Spears began her statement by sarcastically thanking “the head people who did all the documentaries to help free Brit”, before referencing her former assistant, identified as Felicia Culotta. “The best part to me was when my old assistant talked about how I went through the neighborhood passing out 100 dollar bills when my first song came out,” she wrote.

“I wish I could go inside the heads of people like my dad and her and really try to understand why people lie and make up such things like that.” Spears went on to lament their participation in the documentaries given that her conservatorship battle was “already bad enough.”

“Every person that sat there in those docs knew”, the singer wrote, “So my so called “friends” wait to speak in trash documentaries… Where was the passion to help me when I called them in that place… When they realized I finally got to speak at court for the first time and revealed what was done?”

Spears also referenced a former stylist, whose appearance in the documentaries – along with that of other participants – she described as just “for show.” Spears elaborated on what she called the “deception” of the documentaries in “claiming to help” her.

“Everybody is getting together and doing the trashiest docs I’ve ever seen in my life saying it’s TO HELP ME?”, she wrote. “I think the meanest part was the deception in claiming it was to help me … I don’t think it helped me !”.

Elsewhere in the statement, Spears criticised the content of the documentaries themselves, calling them “humiliating” and “nothing more than trash” and writing that they reduced her to “a robot or science experiment”. Instead, Spears insisted that she is “a valued soul” before elaborating on the emotional impact of the public attention brought on by the conservatorship and documentaries.

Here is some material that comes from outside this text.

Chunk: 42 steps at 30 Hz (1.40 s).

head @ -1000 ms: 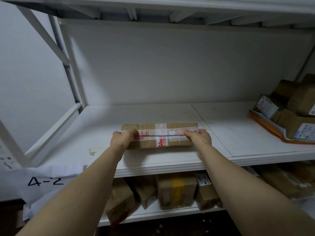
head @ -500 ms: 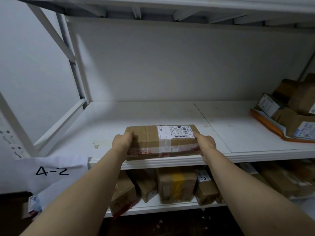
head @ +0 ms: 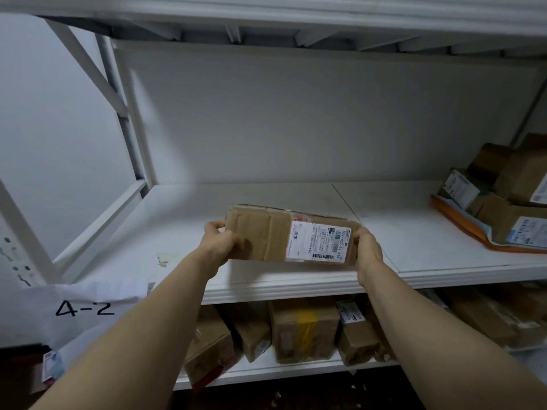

“I miss my love of people… I miss feeling accepted and not feeling bullied or scared by the people I would literally die for… I miss having conversations with enlightened people”, she wrote. Spears also spoke about the nerve damage she suffers from on the right side of her body, which results in her hands going numb whenever she doesn’t “get enough oxygen to my brain.”

She continued: “I do believe that when I was in that place I may have gotten serious mental trauma from not breathing normally … my nerve damage shoots from my hand up to my back, neck, and to the right side of my head.” The singer admitted that she hasn’t consulted a doctor about the condition because she’s “terrified of them after what they did to me before”.

Spears concluded the post with a message of hope, saying that the nerve damage is less severe “when I dance and sing and praise”.

Spears’ criticism of her onscreen portrayal comes a day after she shot down actress Millie Bobby Brown’s idea to play her in a biopic. Brown said in an interview that Spears’ story “resonates” with her, and claimed she “could tell her story in the right way.” In response, Spears posted an Instagram yesterday (November 9) mentioning the idea, writing “I hear about people wanting to do movies about my life … dude I’m not dead.”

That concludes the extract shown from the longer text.